Pur pun akhirnya pergi sambil menerabas derasnya hujan di malam hari. Karena dia tak punya payung, jadi terpaksa harus hujan-hujanan malam-malam. Kilat yang menyambar sesekali membantunya melihat jalan. Pur sama sekali tidak takut dengan hujan dan petir, dia sudah terbiasa main dengan keduanya. Padahal mamak dan bapaknya sudah mengingatkan agar jangan hujan-hujanan di saat banyak petir. Tapi dia bandel dan sangat keras kepala. Bedanya adalah saat ini jalanan gelap, tak ada siapapun, tetapi Pur tak takut. Ia malah berlari begitu kencang, padahal jalanan mulai licin. Sesekali kakinya terpeleset, sampai bajunya kotor semua terutama di bagian pantat. Bokongnya sedikit nyeri ketika mendarat di tanah, tetapi dia tetap bangun dan kembali berlari.
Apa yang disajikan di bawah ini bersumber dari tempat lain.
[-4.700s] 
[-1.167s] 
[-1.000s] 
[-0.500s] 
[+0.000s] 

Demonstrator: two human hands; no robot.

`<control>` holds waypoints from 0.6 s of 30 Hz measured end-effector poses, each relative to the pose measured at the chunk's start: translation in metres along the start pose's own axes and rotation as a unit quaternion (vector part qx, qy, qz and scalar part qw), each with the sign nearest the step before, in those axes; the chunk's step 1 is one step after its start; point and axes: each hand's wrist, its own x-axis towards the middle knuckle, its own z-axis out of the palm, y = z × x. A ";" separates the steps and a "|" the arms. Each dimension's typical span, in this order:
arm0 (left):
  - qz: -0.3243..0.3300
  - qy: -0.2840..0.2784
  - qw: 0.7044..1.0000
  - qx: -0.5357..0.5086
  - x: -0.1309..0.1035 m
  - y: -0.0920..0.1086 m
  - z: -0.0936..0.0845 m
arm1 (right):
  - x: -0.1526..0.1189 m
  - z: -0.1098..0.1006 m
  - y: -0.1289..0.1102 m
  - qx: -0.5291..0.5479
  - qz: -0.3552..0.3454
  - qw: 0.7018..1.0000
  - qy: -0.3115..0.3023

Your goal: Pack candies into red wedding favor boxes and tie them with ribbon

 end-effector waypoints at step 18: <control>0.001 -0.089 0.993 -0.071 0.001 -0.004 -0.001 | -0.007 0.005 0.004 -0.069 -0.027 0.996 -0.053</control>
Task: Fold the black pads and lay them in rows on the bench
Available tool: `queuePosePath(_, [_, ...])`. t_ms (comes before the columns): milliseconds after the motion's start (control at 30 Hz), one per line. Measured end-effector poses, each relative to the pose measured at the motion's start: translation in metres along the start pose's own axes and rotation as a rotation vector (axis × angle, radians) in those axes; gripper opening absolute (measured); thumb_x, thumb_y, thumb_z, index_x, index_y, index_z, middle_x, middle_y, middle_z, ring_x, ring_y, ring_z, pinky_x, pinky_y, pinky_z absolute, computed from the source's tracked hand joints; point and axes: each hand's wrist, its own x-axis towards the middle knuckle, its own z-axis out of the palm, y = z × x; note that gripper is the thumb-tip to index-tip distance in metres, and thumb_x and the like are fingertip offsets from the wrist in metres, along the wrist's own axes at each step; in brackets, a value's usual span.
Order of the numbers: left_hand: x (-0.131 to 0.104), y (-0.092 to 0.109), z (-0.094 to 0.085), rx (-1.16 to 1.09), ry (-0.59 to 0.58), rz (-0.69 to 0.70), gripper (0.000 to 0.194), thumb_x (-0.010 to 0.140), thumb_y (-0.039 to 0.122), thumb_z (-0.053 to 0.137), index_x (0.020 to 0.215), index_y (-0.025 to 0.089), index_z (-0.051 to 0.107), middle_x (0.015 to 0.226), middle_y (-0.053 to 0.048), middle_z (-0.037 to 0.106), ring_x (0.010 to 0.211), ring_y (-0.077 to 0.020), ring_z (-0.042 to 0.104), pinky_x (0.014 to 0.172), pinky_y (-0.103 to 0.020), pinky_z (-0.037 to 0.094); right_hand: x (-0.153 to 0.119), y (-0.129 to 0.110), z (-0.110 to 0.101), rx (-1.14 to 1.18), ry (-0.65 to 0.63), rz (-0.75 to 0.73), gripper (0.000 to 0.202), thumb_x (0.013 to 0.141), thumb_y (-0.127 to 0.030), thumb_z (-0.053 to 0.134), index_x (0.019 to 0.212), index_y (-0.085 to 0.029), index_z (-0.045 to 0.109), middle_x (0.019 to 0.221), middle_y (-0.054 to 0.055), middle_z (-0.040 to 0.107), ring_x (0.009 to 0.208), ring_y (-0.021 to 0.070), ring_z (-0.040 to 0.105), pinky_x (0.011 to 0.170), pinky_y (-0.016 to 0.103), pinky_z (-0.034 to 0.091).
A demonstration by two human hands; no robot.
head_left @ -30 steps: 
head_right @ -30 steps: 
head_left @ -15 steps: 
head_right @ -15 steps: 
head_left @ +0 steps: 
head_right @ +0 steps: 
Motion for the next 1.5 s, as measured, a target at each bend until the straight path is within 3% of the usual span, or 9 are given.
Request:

Rumah Nyai Dami lumayan jauh dari tempatnya, tetapi Pur tidak peduli. Ia harus sesegera mungkin membawa Nyai Dami ke rumahnya. Jika tidak, maka tidak tahu apa yang akan terjadi pada bapaknya.
Sepuluh menit setelah Pur berlari-lari kecil, akhirnya ia sampai di gubuk Nyai Dami. Hujan tak berhenti turun sehingga cipratan air yang memasuki pintu rumah Bi Dami tak digubrisnya karena toh Pur sudah basah kuyup.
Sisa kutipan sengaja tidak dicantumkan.